What is required
Only one stretch of the listing below is wanted: every line from the first to the line containing "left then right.", set down exactly.

### Dataset extract

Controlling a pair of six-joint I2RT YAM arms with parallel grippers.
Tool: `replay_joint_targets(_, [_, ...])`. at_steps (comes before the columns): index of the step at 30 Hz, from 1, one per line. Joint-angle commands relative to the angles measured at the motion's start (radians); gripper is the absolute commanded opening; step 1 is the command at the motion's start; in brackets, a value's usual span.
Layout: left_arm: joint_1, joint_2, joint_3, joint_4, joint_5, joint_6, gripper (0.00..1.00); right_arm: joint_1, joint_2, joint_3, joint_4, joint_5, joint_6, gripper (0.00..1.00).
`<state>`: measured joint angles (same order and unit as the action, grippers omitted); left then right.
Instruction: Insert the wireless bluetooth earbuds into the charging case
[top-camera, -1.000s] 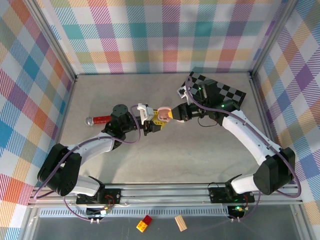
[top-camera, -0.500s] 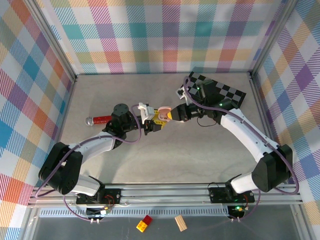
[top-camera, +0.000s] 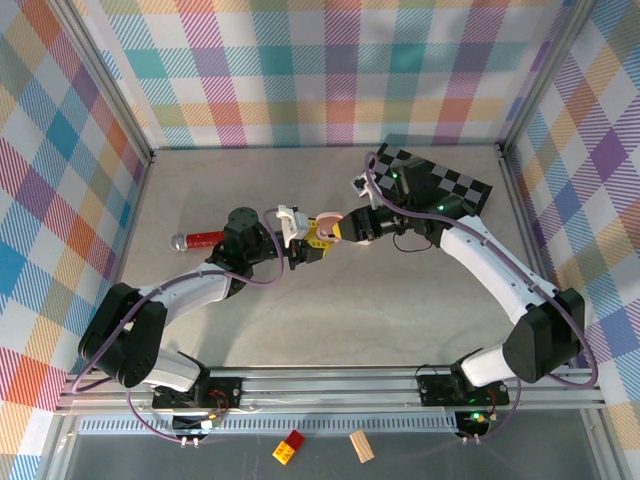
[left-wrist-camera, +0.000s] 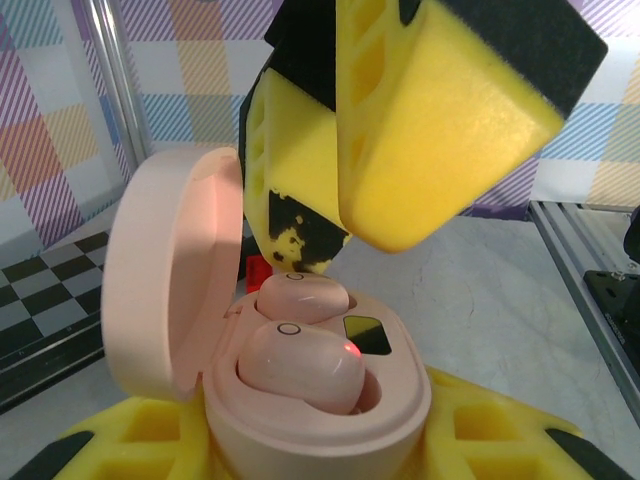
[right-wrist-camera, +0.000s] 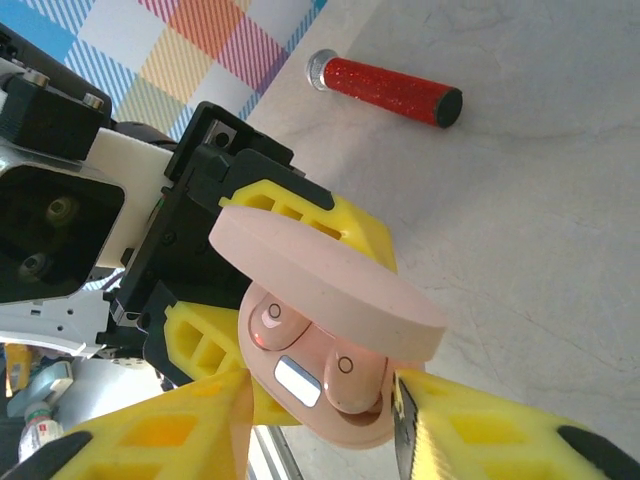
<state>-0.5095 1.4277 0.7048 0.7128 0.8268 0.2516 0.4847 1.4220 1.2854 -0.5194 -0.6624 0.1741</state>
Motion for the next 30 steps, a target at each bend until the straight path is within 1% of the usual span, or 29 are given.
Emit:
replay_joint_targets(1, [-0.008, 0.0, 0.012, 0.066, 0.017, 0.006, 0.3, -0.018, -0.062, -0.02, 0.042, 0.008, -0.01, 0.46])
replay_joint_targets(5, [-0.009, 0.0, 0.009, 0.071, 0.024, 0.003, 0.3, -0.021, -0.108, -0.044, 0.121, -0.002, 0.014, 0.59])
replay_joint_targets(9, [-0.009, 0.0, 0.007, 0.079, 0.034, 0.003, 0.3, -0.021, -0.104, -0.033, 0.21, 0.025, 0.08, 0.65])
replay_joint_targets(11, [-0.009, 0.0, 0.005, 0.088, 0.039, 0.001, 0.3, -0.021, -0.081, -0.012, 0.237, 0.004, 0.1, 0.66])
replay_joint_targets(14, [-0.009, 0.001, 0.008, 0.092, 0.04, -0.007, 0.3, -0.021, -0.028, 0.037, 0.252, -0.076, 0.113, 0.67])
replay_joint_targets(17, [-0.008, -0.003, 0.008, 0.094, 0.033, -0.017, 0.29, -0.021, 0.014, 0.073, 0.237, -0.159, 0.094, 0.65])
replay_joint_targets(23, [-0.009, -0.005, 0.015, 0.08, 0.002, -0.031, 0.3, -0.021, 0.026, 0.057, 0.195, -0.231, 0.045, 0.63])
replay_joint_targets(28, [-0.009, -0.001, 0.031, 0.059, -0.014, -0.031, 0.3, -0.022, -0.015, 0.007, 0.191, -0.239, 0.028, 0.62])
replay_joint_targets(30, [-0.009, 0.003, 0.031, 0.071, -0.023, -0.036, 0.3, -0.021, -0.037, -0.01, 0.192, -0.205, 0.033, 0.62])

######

Answer below
Controlling a pair of six-joint I2RT YAM arms with parallel grippers.
Tool: `replay_joint_targets(_, [_, ...])`. at_steps (comes before the columns): index of the step at 30 Hz, from 1, one per line. Joint-angle commands relative to the angles measured at the motion's start (radians); gripper is the absolute commanded opening; step 1 is the command at the motion's start; in brackets, a value's usual span.
Layout: left_arm: joint_1, joint_2, joint_3, joint_4, joint_5, joint_6, gripper (0.00..1.00); right_arm: joint_1, joint_2, joint_3, joint_4, joint_5, joint_6, gripper (0.00..1.00).
`<state>`: measured joint angles (same order and unit as the action, grippers omitted); left then right.

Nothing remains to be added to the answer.